Fakhruddin Properties is a Dubai-based developer with 5 active projects concentrated across Dubai Islands, Jumeirah Village Triangle (JVT), and Jumeirah Village Circle (JVC). All five projects are currently in the selling phase, making this one of the more active mid-size developer pipelines in the emirate right now. Pricing is available on request across the live portfolio. The developer's residential brand, Treppan, anchors every tracked launch and signals a focused product strategy — a deliberate concentration of supply in communities where mid-market demand and infrastructure investment converge, rather than a scattered multi-district expansion.
Fakhruddin Properties builds exclusively under the Treppan residential brand, applying it consistently across apartment-led projects in master-planned communities and emerging waterfront districts. The 5-project portfolio reflects a deliberate build-up rather than opportunistic launches, concentrating supply in areas where mid-market buyer demand and infrastructure investment converge. This coherence matters when comparing developers: a single-brand developer with a tight geographic footprint carries less execution risk than one spread across ten districts with fragmented branding and inconsistent product standards. The fee structure of 4% to 6% is competitive with the Dubai off-plan market norm, with the upper end indicating active sales advisor incentive programs on select launches. For buyers, that fee spread signals the developer is motivated to move inventory and willing to reward agencies that generate qualified inquiries — a reliable proxy for sales velocity on individual projects. For investors comparing mid-size Dubai developers, a focused land strategy supported by a recognisable branded residential product is a more bankable signal than raw project count.
The three active districts — Dubai Islands, Jumeirah Village Triangle (JVT), and Jumeirah Village Circle (JVC) — represent distinct investment profiles within the same developer selection. Dubai Islands is the high-exposure bet: Nakheel's five-island waterfront development north of Deira is drawing developer attention because beachfront supply at accessible price points is structurally limited in Dubai, and early-entry positions in developing masteplans historically outperform once road, utility, and retail infrastructure matures. JVT and JVC are established mid-market clusters south of Sheikh Mohammed Bin Zayed Road with consistently high rental occupancy, making them reliable yield plays for investors who prioritise cash flow over capital appreciation. Gross rental yields in both communities have held in the 6% to 8% range for apartment stock, supported by sustained demand from working professionals and small families priced out of higher-cost districts. Fakhruddin's presence across all three zones means a single developer relationship can cover both a waterfront growth position and a stable yield-generating asset — a practical advantage for buyers constructing a two-property Dubai portfolio without diversifying across multiple developer due-diligence processes.

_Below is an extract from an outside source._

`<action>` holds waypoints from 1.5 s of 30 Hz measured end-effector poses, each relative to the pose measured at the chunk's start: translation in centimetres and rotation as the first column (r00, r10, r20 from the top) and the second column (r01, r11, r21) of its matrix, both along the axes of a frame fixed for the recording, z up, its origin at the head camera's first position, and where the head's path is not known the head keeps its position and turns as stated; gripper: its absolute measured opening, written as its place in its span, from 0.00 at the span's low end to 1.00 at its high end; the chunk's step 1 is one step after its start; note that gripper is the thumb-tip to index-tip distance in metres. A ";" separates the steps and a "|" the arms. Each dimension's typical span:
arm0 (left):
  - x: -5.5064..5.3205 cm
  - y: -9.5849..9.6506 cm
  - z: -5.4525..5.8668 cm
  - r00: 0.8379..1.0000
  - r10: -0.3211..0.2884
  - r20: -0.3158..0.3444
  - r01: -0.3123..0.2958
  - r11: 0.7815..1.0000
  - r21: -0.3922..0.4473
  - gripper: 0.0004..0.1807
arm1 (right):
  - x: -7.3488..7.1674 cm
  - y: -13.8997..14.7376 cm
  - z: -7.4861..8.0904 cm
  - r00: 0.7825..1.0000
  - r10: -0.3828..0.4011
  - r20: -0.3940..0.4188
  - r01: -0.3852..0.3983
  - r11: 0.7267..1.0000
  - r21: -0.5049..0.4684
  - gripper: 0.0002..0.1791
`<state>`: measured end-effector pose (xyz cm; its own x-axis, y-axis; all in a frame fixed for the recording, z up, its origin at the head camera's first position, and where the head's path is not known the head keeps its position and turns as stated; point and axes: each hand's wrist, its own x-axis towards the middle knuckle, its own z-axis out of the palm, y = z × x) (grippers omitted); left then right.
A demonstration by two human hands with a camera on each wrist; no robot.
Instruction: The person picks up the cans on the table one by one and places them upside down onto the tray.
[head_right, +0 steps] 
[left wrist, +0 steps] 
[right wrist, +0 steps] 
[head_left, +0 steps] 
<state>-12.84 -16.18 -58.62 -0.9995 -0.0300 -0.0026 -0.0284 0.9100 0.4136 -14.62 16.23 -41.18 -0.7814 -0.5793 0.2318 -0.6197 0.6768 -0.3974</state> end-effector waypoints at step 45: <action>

All five tracked Fakhruddin Properties projects are currently accepting reservations — an unusually clean pipeline for a mid-size developer, with no sold-out projects suppressing the live count and no dormant launches inflating it. Pricing across the portfolio is available on request, which is standard for off-plan projects where payment plan structures and unit configurations materially affect the effective entry cost. Buyers should always request unit-level pricing rather than headline per-square-foot figures, since service charge commitments and handover payment percentages alter the total acquisition cost significantly. Treppan Living Privé on Dubai Islands represents the developer's most premium positioning and the clearest waterfront land play in the current Fakhruddin portfolio. Treppan Serenique Residences and Treppan Tower extend the range into the established JVT and JVC mid-market at lower entry points with more liquid resale conditions. The full set of active Fakhruddin Properties projects provides the most current picture of available unit types, configurations, and floor plan availability across all five launches.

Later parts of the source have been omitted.